**Aim of the task:** What you return has to match the listing below line for line.

──────── Given material ────────

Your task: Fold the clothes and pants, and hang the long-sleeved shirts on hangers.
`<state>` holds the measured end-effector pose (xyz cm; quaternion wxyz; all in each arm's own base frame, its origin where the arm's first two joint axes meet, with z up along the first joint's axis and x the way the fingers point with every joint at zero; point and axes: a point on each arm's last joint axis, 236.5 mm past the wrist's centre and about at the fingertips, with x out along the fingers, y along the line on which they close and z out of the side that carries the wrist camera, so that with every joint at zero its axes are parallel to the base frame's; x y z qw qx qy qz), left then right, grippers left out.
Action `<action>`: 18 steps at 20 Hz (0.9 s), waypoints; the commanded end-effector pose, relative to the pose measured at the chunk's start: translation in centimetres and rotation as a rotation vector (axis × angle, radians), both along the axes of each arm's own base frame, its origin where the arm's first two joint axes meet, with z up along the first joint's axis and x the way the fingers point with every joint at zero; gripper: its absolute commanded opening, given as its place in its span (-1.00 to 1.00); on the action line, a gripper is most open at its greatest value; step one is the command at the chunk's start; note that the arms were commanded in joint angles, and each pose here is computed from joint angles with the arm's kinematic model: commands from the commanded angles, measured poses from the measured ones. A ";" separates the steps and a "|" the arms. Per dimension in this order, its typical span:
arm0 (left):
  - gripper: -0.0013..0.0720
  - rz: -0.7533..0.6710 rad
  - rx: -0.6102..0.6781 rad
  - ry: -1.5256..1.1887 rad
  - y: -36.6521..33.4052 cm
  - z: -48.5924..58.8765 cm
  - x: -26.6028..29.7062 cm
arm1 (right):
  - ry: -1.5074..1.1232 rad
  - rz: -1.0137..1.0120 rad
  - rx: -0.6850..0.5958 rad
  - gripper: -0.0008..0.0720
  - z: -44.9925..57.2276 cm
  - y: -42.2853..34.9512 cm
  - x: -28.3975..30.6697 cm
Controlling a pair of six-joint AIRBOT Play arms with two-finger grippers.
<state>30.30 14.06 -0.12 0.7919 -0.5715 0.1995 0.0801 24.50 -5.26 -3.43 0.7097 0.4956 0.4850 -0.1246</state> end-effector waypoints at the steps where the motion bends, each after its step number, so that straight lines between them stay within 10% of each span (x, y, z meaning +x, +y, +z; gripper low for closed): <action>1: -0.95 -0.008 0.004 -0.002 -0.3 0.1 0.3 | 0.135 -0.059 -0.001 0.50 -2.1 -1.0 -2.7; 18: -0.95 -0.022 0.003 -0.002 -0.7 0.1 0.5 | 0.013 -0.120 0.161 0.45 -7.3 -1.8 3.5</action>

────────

**Solution for this problem:**
Your task: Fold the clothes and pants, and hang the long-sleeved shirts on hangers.
`<state>` holds the measured end-effector pose (xyz cm; quaternion wxyz; all in each arm's own base frame, its origin where the arm's first two joint axes meet, with z up along the first joint's axis and x the way the fingers point with every joint at zero; point and axes: a point on each arm's last joint axis, 236.5 mm past the wrist's centre and about at the fingertips, with x out along the fingers, y along the line on which they close and z out of the side that carries the wrist camera, so that with every joint at zero its axes are parallel to the base frame's; x y z qw qx qy qz), left then right, grippers left out.
Action `<action>`: 18 steps at 20 Hz (0.9 s), waypoints; the commanded end-effector pose, relative to the pose measured at the chunk's start: translation in centimetres and rotation as a rotation vector (axis × angle, radians), both along the axes of each arm's own base frame, its origin where the arm's first two joint axes meet, with z up along the first joint's axis and x the way the fingers point with every joint at zero; gripper: its absolute commanded opening, given as its place in its span (-1.00 to 1.00); on the action line, a gripper is most open at its greatest value; step one is the command at the chunk's start; note that the arms were commanded in joint angles, and each pose here is computed from joint angles with the arm's kinematic model: commands from the commanded angles, measured poses from the measured ones. A ";" separates the steps and a "|" the arms. Per dimension in this order, its typical span:
arm0 (left):
  - gripper: -0.0013..0.0720
  - rz: -0.7533..0.6710 rad
  - rx: -0.6102..0.6781 rad
  - ry: -1.5256..1.1887 rad
  - y: -36.6521..33.4052 cm
  - z: -48.5924..58.8765 cm
  - x: -26.6028..29.7062 cm
arm1 (right):
  - ry: -1.5074..1.1232 rad
  - rz: -1.0137..1.0120 rad
  - rx: -0.6850..0.5958 rad
  - gripper: -0.0008..0.0720
  - z: -44.9925..57.2276 cm
  - y: -42.2853..34.9512 cm
  - x: -28.3975..30.6697 cm
Controlling a pair of six-joint AIRBOT Play arms with two-finger grippers.
<state>30.30 14.06 -0.12 0.7919 -0.5715 0.1995 0.0801 24.50 -5.26 -3.43 0.7097 0.4956 0.4850 -0.1246</state> end-effector waypoints at the steps where the motion bends, each after its step number, so that straight lines between them stay within 10% of each span (x, y, z meaning +x, +y, +z; gripper low for closed): <action>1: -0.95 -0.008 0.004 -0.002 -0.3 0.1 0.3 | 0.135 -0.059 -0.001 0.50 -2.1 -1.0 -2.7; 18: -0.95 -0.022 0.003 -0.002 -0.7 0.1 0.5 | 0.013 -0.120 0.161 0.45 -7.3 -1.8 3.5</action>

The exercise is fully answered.